[[ INPUT DATA open ]]

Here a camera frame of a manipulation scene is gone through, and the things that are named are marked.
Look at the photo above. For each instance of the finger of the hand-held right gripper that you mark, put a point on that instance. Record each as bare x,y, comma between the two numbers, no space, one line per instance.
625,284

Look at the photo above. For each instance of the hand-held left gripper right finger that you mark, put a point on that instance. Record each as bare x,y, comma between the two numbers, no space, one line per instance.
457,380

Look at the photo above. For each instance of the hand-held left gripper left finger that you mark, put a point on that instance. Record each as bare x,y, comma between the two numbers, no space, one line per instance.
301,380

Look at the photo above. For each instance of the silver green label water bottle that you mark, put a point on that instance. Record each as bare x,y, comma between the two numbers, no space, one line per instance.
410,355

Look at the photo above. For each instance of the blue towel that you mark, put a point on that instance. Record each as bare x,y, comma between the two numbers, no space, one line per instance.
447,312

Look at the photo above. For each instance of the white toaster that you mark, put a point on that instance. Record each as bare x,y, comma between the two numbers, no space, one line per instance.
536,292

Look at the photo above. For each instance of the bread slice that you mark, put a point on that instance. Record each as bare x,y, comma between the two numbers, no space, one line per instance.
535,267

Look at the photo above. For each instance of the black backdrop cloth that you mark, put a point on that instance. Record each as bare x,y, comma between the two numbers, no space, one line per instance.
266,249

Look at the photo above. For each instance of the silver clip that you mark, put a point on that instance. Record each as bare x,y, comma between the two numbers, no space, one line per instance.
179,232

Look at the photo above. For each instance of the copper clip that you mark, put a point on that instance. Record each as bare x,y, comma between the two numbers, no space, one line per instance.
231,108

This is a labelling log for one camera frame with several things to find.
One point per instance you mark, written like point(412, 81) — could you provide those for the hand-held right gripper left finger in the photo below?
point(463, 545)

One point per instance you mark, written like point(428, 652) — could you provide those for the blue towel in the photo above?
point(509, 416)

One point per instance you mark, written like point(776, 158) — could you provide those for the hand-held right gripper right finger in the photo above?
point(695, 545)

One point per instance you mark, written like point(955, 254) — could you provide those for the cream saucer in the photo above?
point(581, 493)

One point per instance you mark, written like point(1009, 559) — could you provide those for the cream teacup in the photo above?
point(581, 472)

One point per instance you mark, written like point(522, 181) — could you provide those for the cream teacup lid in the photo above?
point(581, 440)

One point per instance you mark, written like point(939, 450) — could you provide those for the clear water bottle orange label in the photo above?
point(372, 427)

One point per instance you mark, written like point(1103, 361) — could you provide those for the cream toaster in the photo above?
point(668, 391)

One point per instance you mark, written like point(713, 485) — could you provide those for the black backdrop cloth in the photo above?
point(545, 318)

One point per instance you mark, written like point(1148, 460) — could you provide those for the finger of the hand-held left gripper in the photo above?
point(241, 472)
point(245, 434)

[[ INPUT DATA closed ]]

Would you copy every line of the entries in which "things" appears?

Here a camera frame of a manipulation scene is gone through, and the things that are named are marked.
This is a labelling log for one camera frame with several things to find.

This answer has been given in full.